For the treatment of type 1 pathology, it is enough to cancel heparin so that the platelet concentration returns to normal. In some cases, thrombocytopenia resolves spontaneously without any intervention. Type II treatment is necessarily carried out in a hospital (in case of a serious condition of the patient – in the intensive care unit), consists of the following stages:
- Immediate discontinuation of the drug. It is necessary to exclude the ingestion of heparin in any form into the patient’s body. At the same time, it should be borne in mind that many catheters for the pulmonary artery, filters in extracorporeal hemofiltration and blood circulation devices are coated with heparin, and the central venous systems are washed with heparin dissolved in saline.

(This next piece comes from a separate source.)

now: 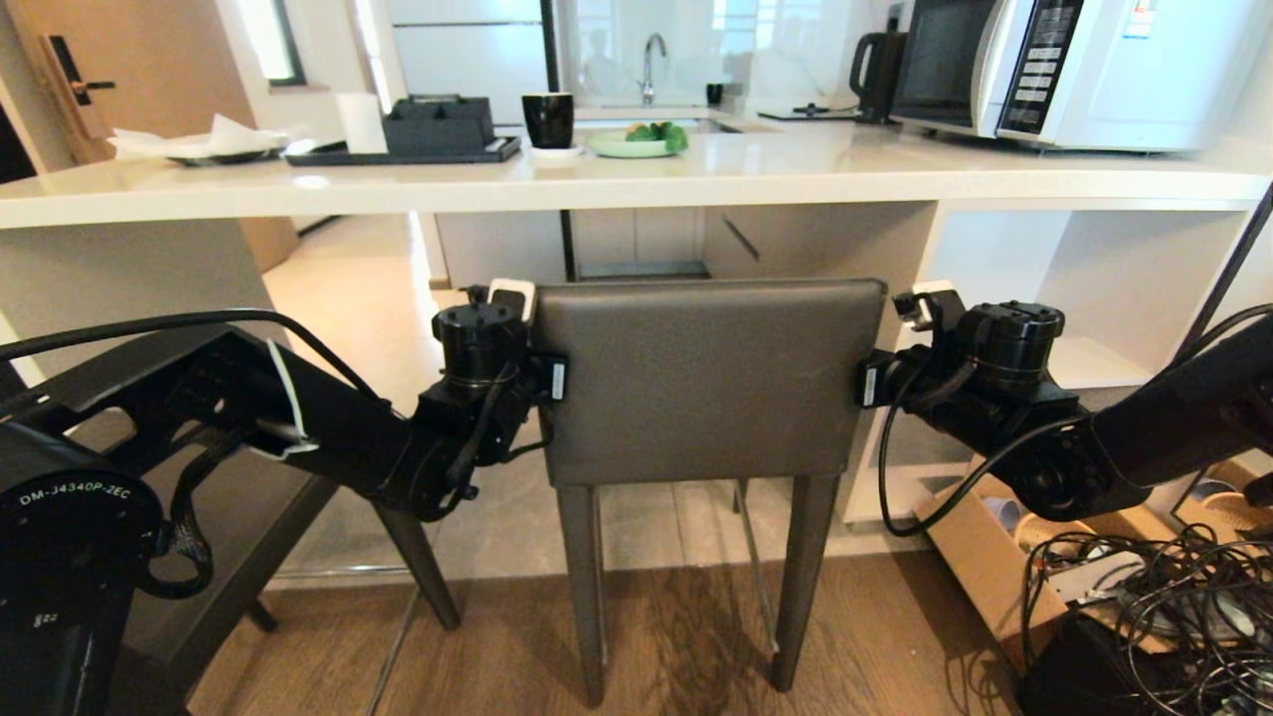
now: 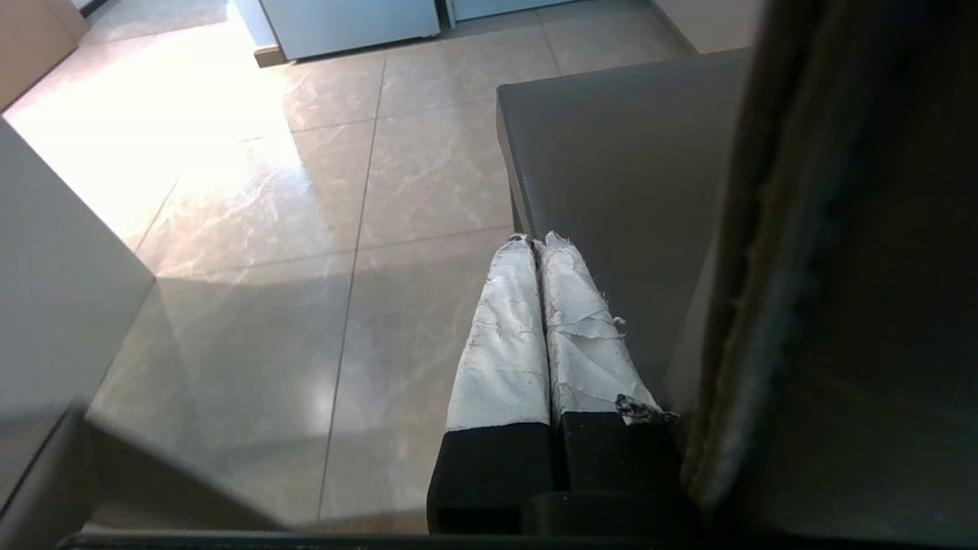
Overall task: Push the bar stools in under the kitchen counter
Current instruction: Push the gray chair back under the dining table
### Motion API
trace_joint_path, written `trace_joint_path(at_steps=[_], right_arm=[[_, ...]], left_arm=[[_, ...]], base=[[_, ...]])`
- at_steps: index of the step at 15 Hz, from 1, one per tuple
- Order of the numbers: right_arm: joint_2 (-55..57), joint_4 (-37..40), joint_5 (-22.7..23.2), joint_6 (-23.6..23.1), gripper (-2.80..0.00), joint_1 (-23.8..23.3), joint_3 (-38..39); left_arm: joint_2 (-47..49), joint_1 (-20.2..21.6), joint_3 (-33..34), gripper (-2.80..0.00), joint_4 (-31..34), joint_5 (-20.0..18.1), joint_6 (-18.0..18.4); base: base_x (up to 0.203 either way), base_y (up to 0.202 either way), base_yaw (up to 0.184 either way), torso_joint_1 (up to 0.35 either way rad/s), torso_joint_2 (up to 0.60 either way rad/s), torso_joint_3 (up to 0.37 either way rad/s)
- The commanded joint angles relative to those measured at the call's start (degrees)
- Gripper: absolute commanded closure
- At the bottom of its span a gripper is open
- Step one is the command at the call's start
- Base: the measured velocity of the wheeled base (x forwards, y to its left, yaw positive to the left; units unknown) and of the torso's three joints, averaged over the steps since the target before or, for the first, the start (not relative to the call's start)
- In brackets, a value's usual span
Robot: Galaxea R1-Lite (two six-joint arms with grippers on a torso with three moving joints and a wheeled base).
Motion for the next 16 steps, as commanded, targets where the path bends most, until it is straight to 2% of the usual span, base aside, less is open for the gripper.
trace_joint_path(at_steps=[1,16], right_arm=[[-0.2,-0.4,0.1,0.0,0.0,0.0,0.0],[-0.5,-0.3,0.1,0.1,0.0,0.0,0.5]], left_arm=[[-0.2,0.0,-0.1,0.0,-0.3,0.1,0.0],[-0.1,-0.5,0.0,0.0,-0.6,0.0,-0.1]], base=[[0.19,0.0,0.003,0.001,0.0,0.002],[0.184,0.0,0.002,0.003,0.0,0.002]])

- Replacement of anticoagulant. Since the immune complexes that cause thrombosis, despite the cancellation of the drug, continue to circulate in the blood for a long time, it is necessary to prescribe an alternative anticoagulant. The drugs of choice for treatment are direct thrombin inhibitors (bivalirudin, dabigatran) and blood clotting factor X inhibitors (fondaparinux sodium, rivaroxaban).
- Vitamin K antagonists. If the patient requires prolonged anticoagulant therapy (for example, in the presence of prosthetic valves), after normalization of the level of blood plates, factor X and thrombin inhibitors are replaced with warfarin, starting with minimal doses. At the same time, regular strict monitoring of the INR indicator in the coagulogram is carried out.
- Fighting complications. In case of thrombosis, their treatment is performed according to the standard scheme without the use of heparin (antiplatelet agents, thrombolysis, percutaneous coronary intervention, etc.).
- Platelet infusion. Even despite deep thrombocytopenia, platelet transfusion is performed in very rare cases, for example, with the development of massive bleeding.
Prognosis and prevention
The first type of HIT is characterized by a favorable prognosis. The second type of HIT is characterized by high mortality rates (10-15%), primarily from thromboembolic complications (myocardial infarction, ONMC, PE). In isolated cases, patients die from massive bleeding and vascular collapse due to acute insufficiency of the adrenal cortex.
Primary prevention of this condition is reduced to regular monitoring of the concentration of platelets in the blood of a patient receiving heparin. If a patient has already been diagnosed with heparin induced thrombocytopenia in the anamnesis, it is recommended to prescribe another “non-heparin” anticoagulant for the treatment and prevention of thromboembolic conditions.